Despite the recent report Giving Victims a Voice that found Jimmy Saville a ‘predatory, serial sex offender’, British society likely will never fully navigate its way to the depth of the BBC’s personality’s harmful activities. It will scrape the surface, burrow down a bit, bring this or that to light, paper over gaps rather than fill them in only to conclude, if it wants to face up to it, that much less will be ultimately uncovered than actually happened.
Approximately 600 people came forward with information for the investigation of which 450 relate to Savile and most were reports of sexual abuse. There have been 214 formal crime recorded: 126 recorded indecent acts and 34 cases of rape or penetration offences; 73% of Savile's victims were under the age of 18 although victims ranged in age from eight -47. These are the facts as far as we know.
As Louise Pennington observes ‘we will never know exactly how many people were sexually assaulted by Savile. It is safe to say this is only the part of the picture.’
The opportunity to grasp the picture in much greater detail was missed while Savile was still alive. Now that he is dead, the sense of atonement referred to by Stephen Glover for having indulged ‘the ghastly man when he was alive’ seems to give off more heat than light.
Nowhere does this appear more pronounced than in the ranks of the British police.
One journalist questioned him about them in an interview as long ago as 1990, as did another journalist, Louis Theroux, in a TV programme broadcast in 2000. A woman made an allegation of assault in the Eighties (the report admits the police file has been unaccountably mislaid) and there were three separate police investigations from 2007 to 2009 ... If only the police had displayed a fraction of the zeal when Savile was alive that they show now he is dead ... a really thorough investigation of the DJ before he died would surely have resulted in a criminal prosecution.

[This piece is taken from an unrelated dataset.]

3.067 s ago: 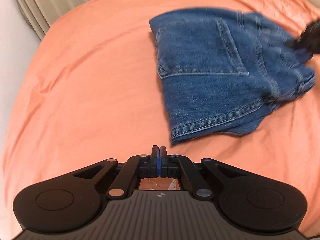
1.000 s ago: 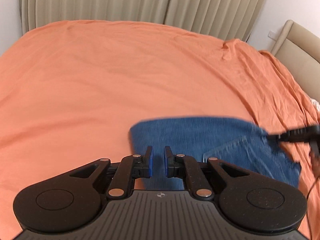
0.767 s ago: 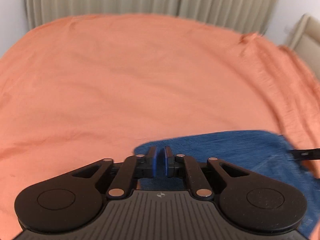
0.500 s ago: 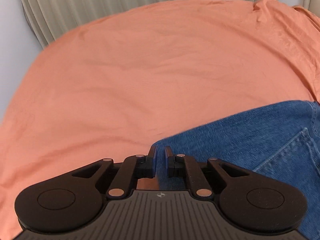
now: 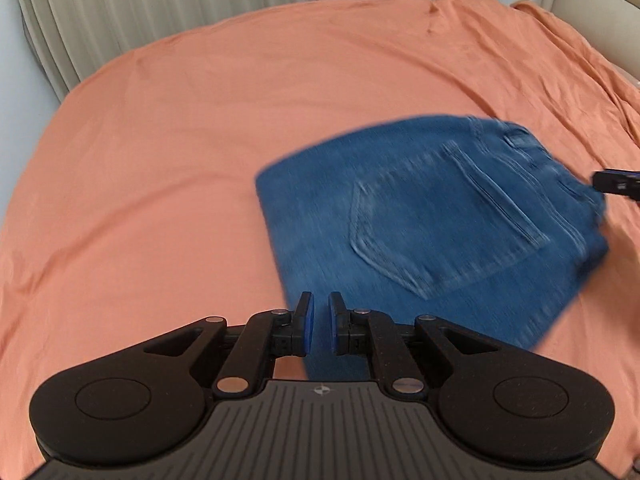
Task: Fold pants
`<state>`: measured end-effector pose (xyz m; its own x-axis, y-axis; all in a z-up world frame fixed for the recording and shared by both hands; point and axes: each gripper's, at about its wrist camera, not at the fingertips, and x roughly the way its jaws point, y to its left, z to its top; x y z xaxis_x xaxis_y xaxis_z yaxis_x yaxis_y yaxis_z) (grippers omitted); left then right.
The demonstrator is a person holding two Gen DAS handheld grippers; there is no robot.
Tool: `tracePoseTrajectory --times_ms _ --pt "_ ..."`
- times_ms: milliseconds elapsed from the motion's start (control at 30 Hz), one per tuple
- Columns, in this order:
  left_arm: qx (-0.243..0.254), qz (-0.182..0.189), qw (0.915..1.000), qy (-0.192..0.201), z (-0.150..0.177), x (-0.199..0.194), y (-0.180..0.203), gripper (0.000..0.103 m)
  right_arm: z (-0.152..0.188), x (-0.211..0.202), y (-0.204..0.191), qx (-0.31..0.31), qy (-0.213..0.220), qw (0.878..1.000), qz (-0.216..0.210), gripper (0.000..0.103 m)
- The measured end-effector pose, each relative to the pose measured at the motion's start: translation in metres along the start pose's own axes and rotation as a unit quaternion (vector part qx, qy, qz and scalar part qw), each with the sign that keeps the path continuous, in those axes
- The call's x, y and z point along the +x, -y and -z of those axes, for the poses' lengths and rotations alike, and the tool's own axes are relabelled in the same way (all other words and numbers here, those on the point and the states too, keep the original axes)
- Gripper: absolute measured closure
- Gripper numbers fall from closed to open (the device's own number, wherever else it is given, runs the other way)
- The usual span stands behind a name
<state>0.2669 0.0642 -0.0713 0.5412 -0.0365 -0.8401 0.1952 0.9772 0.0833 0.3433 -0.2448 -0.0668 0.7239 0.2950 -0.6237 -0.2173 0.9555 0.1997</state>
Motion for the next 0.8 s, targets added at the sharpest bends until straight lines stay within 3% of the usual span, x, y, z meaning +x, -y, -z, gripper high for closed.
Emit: tracePoseTrajectory --times_ms 133,300,400,467,633,700,800 --pt "0.011 0.008 0.9998 -0.015 0.011 -0.007 0.014 0.092 0.028 0.019 -0.009 -0.022 -0.001 1.0 0.021 0.072" --pt "0.007 0.007 0.9995 -0.031 0.021 -0.012 0.016 0.092 0.054 0.028 0.003 0.012 0.003 1.0 0.012 0.072" --pt "-0.001 0.015 0.9994 -0.031 0.026 -0.014 0.015 0.075 0.059 0.029 0.012 0.036 0.011 0.999 -0.001 0.072" --pt "-0.012 0.032 0.9992 -0.018 0.033 -0.021 0.013 0.053 0.057 0.029 0.013 0.034 0.01 0.999 -0.003 0.072" --pt "-0.019 0.072 0.9972 0.004 0.057 -0.032 0.017 0.04 0.057 0.028 0.012 0.028 0.014 0.999 -0.006 0.072" --pt "-0.005 0.053 0.9985 0.006 0.067 -0.03 0.025 0.034 0.057 0.028 0.012 0.028 0.016 0.999 -0.008 0.072" --pt "0.028 -0.007 0.9995 0.01 0.08 -0.02 0.038 0.033 0.058 0.028 0.013 0.031 0.017 0.999 -0.012 0.072"
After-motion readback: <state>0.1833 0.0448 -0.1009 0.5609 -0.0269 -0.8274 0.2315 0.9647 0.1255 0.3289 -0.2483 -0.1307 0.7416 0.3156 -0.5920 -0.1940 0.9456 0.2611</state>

But it didn’t happen and matters are where they are today as a result. Contrast the behaviour of the British police in relation to Savile with the zeal it cooked up in pursuit of those who committed no offence in Guildford and Woolwich, Birmingham or the M62. It is a moot point just how accurate the comment is by Metropolitan Police commander Peter Spindler that Savile had "groomed the nation". He most certainly groomed the police into doing next to nothing, even boasting that 'he had friends in the police who helped settle allegations against him.'
It is not that Savile’s activities somehow slipped though police fingers. Natasha Walter in her breakdown of statistics compiled by the Home Office, the Ministry of Justice and the Office for National Statistics argued that:
They suggest that one in five women in the UK experiences a sexual offence in her adult life and that there are 473,000 victims of sexual offences every year, including 60,000 to 95,000 rapes. Yet all of these rapes lead to just 1,070 convictions ... This is around 70,000 people being raped and nearly 500,000 experiencing sexual offences every year, right here, right now. Yet according to this report, only 15% of sexual offences were even reported to the police, let alone pursued through the criminal justice process.
Rape culture, the existence of which is strongly posited by Walter, is not something that burgeons in far off countries like India. And the British police would seemingly acquiesce in it.
Savile hid out in the open in a society whose police force gazed on him with eyes wide shut.